Required work -
Once every line containing "vegetable" has been counted, report the total for the data and nothing else.

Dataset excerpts

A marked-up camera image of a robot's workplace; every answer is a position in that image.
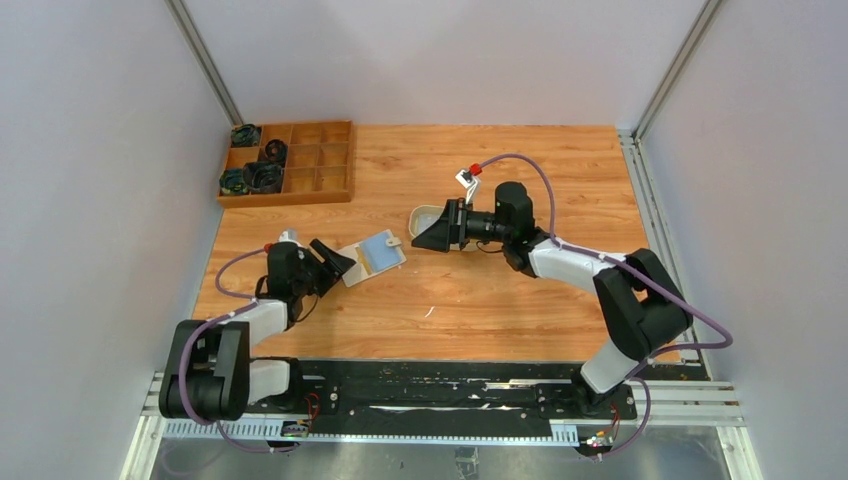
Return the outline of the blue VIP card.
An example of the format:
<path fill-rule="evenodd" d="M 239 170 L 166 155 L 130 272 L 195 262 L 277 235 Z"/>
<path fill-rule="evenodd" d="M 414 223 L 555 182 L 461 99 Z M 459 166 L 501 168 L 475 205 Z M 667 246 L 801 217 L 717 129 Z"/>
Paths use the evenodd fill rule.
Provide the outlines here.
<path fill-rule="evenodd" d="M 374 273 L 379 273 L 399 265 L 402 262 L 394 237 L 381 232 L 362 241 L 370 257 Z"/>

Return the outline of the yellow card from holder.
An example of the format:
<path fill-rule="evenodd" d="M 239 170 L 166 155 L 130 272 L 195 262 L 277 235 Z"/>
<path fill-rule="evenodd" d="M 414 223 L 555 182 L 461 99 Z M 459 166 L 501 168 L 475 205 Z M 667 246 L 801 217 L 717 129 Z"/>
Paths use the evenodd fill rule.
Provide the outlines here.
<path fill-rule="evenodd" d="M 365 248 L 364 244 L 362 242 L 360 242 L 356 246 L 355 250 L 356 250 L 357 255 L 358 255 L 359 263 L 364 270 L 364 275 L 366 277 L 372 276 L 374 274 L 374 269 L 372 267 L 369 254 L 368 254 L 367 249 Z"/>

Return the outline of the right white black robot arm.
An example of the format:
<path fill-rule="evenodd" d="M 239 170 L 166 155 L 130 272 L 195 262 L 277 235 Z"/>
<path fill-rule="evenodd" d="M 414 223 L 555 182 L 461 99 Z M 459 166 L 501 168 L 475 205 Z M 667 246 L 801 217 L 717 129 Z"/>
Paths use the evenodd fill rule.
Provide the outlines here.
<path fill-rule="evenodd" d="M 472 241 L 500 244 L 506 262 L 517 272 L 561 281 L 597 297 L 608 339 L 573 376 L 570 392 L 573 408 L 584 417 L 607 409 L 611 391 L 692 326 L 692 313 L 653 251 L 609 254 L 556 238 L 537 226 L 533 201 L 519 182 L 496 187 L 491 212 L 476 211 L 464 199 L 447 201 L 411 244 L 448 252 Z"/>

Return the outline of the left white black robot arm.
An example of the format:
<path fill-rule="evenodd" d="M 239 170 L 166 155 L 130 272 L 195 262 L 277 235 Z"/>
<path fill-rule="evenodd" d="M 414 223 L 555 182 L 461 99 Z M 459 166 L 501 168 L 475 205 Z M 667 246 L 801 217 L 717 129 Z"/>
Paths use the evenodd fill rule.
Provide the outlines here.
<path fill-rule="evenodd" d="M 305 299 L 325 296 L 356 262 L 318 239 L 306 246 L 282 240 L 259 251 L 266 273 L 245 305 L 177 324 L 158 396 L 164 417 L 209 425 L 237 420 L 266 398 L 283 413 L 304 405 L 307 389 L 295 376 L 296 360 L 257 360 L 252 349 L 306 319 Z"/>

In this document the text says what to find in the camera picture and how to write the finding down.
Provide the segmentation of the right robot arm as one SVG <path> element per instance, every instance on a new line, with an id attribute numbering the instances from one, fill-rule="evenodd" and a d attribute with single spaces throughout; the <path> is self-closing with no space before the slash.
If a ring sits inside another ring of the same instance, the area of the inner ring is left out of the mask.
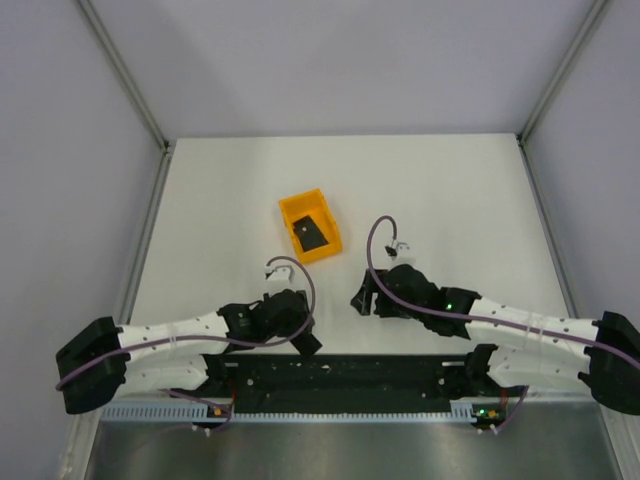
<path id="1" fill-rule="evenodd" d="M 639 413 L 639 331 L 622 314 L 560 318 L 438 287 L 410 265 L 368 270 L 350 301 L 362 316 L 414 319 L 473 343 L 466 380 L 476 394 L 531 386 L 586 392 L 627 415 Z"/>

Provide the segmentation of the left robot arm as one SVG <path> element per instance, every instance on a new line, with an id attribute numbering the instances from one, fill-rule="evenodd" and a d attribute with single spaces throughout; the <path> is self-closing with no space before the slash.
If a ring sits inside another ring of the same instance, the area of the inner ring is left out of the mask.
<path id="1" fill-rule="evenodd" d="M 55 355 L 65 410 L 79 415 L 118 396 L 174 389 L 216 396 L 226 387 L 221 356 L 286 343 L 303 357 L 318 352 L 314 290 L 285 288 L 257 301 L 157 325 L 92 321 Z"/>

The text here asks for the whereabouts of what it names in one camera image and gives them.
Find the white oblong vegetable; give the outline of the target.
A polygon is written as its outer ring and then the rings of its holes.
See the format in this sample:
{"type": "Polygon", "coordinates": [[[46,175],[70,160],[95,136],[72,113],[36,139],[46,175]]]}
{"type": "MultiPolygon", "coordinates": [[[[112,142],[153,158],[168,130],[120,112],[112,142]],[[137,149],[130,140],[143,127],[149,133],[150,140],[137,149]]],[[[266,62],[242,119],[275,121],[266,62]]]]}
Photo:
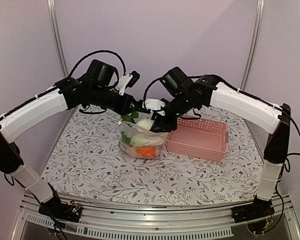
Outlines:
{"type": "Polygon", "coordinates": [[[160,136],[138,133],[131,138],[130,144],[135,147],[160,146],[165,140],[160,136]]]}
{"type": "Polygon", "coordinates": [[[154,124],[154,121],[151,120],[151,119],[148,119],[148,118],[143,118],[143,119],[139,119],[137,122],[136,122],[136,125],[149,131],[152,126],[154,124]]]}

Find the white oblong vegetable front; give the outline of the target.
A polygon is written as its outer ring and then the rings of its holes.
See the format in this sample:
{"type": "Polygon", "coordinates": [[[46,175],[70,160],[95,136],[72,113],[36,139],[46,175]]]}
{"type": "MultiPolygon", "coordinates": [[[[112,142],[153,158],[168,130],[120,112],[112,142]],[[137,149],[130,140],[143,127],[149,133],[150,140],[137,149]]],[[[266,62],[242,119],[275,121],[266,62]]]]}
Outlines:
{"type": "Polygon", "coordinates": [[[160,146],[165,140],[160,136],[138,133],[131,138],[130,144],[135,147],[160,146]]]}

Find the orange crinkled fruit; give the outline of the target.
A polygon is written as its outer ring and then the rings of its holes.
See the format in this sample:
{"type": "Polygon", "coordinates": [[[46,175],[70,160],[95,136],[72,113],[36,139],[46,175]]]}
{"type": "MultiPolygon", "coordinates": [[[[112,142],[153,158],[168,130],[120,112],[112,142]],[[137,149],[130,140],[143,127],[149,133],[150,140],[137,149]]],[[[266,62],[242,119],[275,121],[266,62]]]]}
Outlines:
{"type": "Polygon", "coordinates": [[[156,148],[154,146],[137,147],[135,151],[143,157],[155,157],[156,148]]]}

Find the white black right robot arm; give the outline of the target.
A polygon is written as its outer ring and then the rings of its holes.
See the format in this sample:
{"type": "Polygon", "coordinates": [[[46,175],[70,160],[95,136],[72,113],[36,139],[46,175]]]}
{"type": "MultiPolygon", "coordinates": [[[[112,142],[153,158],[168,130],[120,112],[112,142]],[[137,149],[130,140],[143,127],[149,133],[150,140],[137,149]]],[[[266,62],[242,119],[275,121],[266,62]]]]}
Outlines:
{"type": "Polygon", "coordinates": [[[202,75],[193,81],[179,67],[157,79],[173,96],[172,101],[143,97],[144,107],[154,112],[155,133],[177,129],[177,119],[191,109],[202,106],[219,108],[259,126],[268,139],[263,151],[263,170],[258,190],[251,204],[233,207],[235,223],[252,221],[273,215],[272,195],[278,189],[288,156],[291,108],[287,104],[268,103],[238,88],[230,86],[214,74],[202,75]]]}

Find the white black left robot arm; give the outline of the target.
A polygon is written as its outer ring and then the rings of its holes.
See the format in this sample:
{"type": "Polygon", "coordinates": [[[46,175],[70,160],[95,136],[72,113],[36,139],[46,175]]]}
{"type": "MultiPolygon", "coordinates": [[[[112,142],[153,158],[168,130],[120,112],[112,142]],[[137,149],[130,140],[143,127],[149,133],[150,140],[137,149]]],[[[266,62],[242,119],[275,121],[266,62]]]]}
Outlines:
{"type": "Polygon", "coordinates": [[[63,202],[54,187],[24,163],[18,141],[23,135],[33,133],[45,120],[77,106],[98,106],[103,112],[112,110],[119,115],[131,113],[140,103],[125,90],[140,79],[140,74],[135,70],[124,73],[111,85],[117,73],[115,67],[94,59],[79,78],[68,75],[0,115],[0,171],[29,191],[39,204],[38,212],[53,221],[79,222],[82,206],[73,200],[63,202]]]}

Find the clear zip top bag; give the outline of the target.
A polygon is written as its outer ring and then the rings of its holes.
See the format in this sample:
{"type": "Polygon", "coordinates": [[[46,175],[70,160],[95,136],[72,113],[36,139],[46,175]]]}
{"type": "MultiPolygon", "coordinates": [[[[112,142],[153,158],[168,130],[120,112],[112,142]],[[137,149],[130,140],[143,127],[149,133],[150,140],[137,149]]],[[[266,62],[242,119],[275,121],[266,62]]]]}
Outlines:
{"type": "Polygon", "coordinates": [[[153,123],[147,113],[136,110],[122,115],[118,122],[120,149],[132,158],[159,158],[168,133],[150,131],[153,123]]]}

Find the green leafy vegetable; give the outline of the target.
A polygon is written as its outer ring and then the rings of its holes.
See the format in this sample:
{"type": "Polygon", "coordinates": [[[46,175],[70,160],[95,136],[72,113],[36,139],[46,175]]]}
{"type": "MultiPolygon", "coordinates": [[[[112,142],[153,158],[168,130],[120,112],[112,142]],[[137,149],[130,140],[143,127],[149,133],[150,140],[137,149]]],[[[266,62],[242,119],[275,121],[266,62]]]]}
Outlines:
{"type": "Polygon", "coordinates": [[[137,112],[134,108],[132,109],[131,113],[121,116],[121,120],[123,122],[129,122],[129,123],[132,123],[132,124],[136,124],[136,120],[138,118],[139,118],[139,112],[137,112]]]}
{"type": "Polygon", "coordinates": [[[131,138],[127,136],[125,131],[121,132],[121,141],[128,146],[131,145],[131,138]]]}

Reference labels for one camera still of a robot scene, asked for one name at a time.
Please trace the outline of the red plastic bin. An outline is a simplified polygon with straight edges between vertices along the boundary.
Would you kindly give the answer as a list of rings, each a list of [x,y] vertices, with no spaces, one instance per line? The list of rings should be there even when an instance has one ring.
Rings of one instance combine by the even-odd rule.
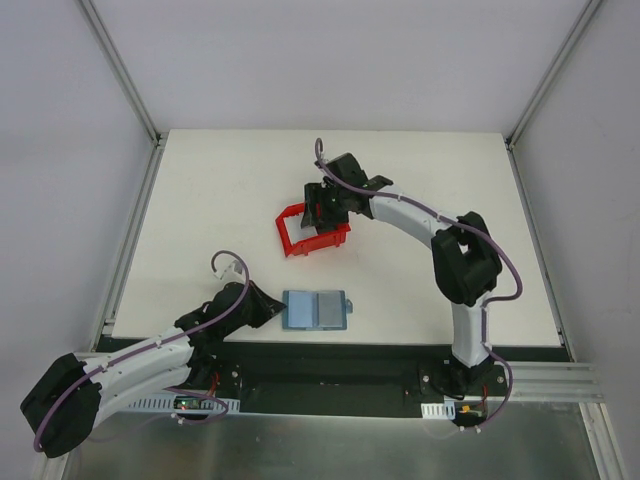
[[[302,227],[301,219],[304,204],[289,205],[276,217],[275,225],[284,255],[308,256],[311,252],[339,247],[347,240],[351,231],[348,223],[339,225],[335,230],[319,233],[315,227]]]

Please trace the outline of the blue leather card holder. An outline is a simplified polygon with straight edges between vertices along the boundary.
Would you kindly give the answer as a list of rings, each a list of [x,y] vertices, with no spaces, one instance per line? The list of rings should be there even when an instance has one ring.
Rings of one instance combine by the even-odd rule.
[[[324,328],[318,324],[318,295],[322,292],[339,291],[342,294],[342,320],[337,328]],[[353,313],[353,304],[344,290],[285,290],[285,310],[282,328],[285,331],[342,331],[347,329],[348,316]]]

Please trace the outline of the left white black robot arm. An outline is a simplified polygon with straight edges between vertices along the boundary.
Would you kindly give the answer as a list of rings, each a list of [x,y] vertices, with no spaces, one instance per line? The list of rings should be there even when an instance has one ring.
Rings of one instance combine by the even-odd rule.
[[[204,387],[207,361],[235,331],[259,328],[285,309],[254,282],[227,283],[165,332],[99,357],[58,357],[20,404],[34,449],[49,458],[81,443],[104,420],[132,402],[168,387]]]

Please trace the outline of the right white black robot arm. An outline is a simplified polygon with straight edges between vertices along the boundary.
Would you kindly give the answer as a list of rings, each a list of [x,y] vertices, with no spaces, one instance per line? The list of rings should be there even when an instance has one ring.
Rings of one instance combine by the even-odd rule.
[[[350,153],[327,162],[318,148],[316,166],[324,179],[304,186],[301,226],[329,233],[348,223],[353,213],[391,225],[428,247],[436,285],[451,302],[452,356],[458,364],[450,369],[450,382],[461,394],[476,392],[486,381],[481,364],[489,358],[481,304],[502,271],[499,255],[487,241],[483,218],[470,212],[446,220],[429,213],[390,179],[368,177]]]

Answer for the task -
3